On the night before his execution, Gleeson told MacBride, “The last thing I want to say is that I will pray tomorrow that whoever did it will be discovered, and that the whole thing will be like an open book. I rely on you, then, to clear my name. I have no confession to make, only that I didn't do it."
Notes that MacBride had written about their meeting were later found in his car; they described how calm Gleeson was regarding his execution. He considered himself prepared for death.
The notes read: “He asked me to let his uncle and aunt and his friends know that he did not mind at all dying, as he was well prepared, and that he would pray for them as soon as he reached heaven.
“He was quite calm and happy. He assured me several times that he would not like to change places with anyone else, as he felt sure that he had undergone his purgatory in this world and that he might never have such an opportunity of being so well prepared to meet his death."
On the next day his executioner, an Englishman named Pierrepoint, took Gleeson’s life.
“Nothing can adequately comfort those who have fought to exonerate Harry Gleeson but this posthumous pardon and the clearing of the good name of Mr Gleeson is a proud moment for everyone involved,” David Langwallner, Dean of Law at Griffith College and Irish Innocence Project director said in the aftermath of their recent success.
“This case was a tragic miscarriage of justice, and the hanging of Mr. Gleeson for a murder he never committed is a dark stain on the memory of the State,” said Professor Diarmuid Hegarty, president of Griffith College.
“However his posthumous pardon shows that justice is not blind to injustice.”
The Irish Innocence Project currently has 21 students from Griffith College, Trinity College and Dublin City University working on 25 cases under the supervision of eight lawyers working pro-bono.
A book called “Murder at Marhill. Was Harry Gleeson Innocent?” by Marcus Bourke was published in 1993, and it essentially cleared Gleeson’s name. Marcus considered the question mark unnecessary, but the publishers exercised caution.
The look into Gleeson’s life and past proves him to have been a deeply moral and devout man.
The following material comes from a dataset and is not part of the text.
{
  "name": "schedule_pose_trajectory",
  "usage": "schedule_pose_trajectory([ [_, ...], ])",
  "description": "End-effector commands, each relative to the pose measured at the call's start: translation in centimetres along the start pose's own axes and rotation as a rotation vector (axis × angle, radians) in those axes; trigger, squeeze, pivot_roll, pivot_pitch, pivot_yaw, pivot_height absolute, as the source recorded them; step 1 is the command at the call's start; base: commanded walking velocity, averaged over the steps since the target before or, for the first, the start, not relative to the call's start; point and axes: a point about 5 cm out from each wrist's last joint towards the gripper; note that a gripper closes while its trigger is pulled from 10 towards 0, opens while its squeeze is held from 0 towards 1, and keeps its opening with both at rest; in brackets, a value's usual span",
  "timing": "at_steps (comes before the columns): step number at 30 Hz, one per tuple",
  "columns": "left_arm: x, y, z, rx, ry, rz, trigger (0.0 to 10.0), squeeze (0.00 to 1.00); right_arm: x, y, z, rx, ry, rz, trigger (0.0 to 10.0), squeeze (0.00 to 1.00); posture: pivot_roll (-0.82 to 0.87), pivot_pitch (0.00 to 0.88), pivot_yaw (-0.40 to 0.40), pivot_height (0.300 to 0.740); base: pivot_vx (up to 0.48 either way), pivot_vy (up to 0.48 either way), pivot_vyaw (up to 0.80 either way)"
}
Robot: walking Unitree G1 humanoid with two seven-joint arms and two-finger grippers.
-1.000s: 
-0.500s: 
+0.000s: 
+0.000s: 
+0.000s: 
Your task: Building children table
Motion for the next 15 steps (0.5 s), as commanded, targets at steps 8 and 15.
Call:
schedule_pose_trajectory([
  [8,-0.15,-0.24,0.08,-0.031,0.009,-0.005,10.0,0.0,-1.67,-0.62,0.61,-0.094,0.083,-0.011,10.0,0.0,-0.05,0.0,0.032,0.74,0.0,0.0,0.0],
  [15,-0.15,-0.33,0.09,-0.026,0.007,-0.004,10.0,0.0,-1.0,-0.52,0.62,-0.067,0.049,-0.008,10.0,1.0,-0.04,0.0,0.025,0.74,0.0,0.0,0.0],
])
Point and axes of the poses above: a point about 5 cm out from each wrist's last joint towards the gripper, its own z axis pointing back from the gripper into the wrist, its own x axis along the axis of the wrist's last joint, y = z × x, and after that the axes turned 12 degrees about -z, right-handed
Moll was seen as an immoral woman, but a good mother to her children.
Bourke wrote that Moll was a "victim of a perverted sense of morality bred by a civilization which, nominally based on Christianity," lacked most of its essentials.
"Through the conspiracy of silence which prevented Harry Gleeson's lawyers from mounting an adequate defense on his behalf, that same perversion made him a second victim of the unchristian civilization," he said.
*Initial article published January 13, 2015. Update published April 3, 2015.